NOW, THEREFORE, in consideration of the premises and mutual covenants contained herein and other good and valuable consideration, the receipt and sufficiency of which are hereby acknowledged, the Parties agree as follows:
ARTICLE I
DEFINITIONS AND RULES OF CONSTRUCTION
1.1 Definitions. As used herein, the following terms shall have the following meanings:
“Accounting Referee” means the accounting firm of Ernst & Young, LLP or such other nationally recognized “Big Four” United States accounting firm as is mutually agreed upon by the Parties, together with any experts such firm may require in order to settle a particular dispute.
“Acquisition Transaction” has the meaning provided such term in Section 5.15.
“Adjusted Closing Payment” has the meaning provided such term in Section 2.5.

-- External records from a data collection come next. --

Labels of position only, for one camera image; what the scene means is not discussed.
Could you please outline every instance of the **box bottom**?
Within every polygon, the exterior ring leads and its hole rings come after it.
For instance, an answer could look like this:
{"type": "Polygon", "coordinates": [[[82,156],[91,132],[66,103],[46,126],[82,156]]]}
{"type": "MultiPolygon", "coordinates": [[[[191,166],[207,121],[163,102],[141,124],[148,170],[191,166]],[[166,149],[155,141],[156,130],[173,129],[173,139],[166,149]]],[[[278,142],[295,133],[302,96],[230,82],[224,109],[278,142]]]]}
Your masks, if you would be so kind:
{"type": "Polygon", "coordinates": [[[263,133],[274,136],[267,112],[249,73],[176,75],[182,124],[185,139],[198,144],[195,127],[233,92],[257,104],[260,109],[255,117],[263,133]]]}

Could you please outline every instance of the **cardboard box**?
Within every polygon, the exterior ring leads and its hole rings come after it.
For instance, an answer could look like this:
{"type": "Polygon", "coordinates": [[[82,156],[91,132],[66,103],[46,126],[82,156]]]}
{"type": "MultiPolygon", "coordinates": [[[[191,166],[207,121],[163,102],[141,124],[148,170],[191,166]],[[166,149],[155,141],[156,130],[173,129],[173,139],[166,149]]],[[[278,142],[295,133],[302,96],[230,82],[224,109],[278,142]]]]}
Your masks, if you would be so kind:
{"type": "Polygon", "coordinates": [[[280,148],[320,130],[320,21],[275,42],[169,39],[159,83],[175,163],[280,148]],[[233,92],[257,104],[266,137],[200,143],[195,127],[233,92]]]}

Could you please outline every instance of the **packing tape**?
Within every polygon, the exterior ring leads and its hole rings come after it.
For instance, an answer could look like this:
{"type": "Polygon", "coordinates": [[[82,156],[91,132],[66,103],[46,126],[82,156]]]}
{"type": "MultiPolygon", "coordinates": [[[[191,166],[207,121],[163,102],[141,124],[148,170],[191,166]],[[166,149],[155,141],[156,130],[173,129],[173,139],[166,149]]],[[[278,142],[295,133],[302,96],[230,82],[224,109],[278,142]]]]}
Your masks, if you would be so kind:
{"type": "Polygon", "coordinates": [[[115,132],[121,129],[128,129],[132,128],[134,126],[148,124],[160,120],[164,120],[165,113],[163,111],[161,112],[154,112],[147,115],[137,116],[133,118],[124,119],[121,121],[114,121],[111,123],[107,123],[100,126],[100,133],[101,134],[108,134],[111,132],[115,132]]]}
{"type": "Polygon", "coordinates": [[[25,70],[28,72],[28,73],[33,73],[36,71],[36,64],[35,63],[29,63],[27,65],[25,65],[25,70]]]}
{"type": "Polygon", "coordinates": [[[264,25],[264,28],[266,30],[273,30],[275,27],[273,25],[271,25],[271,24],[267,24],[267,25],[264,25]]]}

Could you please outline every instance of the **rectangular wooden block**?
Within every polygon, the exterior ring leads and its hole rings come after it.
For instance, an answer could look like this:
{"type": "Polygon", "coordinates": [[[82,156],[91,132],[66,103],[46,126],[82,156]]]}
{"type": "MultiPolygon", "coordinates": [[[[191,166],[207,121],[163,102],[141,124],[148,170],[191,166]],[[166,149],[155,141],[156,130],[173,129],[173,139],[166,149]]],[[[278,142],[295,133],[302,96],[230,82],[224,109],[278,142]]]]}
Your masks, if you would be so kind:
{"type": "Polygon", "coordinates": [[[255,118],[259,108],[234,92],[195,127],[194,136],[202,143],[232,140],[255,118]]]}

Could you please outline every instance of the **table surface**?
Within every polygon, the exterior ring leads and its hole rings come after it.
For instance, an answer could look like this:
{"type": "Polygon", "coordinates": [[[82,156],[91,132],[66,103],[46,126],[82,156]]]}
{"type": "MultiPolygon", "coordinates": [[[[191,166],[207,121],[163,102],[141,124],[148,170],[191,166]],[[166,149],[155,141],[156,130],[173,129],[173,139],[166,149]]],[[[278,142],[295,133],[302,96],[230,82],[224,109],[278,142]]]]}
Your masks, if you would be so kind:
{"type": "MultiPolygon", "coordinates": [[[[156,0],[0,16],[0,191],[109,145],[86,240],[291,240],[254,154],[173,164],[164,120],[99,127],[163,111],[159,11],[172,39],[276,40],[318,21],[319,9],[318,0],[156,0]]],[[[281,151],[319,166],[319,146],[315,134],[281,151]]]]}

“Affiliate” means, with respect to any Person, any other Person that, directly or indirectly, Controls, is Controlled by or is under common Control with, such specified Person through one or more intermediaries or otherwise.
“Agreement” has the meaning provided such term in the preamble.
“Allocation” has the meaning provided such term in Section 2.13.
“Applicable Contracts” has the meaning provided such term in Section 2.1(c).
“Assets” has the meaning provided such term in Section 2.1.
“Assigned Rights” has the meaning provided such term in Section 5.12(c).
1
“Assignment” means that certain assignment and xxxx of sale, to be entered into at Closing by Seller and Buyer, substantially in the form of Exhibit A.
“Assumed Liabilities” has the meaning provided such term in Section 2.3.
“Business Day” means any day that is not a Saturday, Sunday or legal holiday in the State of Colorado and that is not otherwise a federal holiday in the United States.
“Buyer” has the meaning provided such term in the preamble.
“Buyer Indemnified Parties” has the meaning provided such term in Section 8.2.
“Capital Expenses” has the meaning provided such term in Section 2.7(a)(ii).
“Casualty” has the meaning provided such term in Section 5.6(b).
“CHL” has the meaning provided such term in Section 2.6.
“Claim Notice” has the meaning provided such term in Section 8.4(a).
“Closing” has the meaning provided such term in Section 7.1.
“Closing Date” has the meaning provided such term in Section 7.1.
“Closing Payment” has the meaning provided such term in Section 2.5.
“CMP” has the meaning provided such term in Section 2.6.
“Code” means the Internal Revenue Code of 1986, as amended, and the rules and regulations promulgated thereunder.
“Competing Business” has the meaning provided such term in Section 5.16.
“Condemnation Proceeding” has the meaning provided such term in Section 5.6(b).
“Confidentiality Agreement” means that certain Confidentiality Agreement, dated October 19, 2011, by and between Crestwood Midstream Partners LP and Seller.
“Consent” means any consent to assign, approval or similar restriction held by a Governmental Authority or other Third Party excluding any Customary Post-Closing Consent.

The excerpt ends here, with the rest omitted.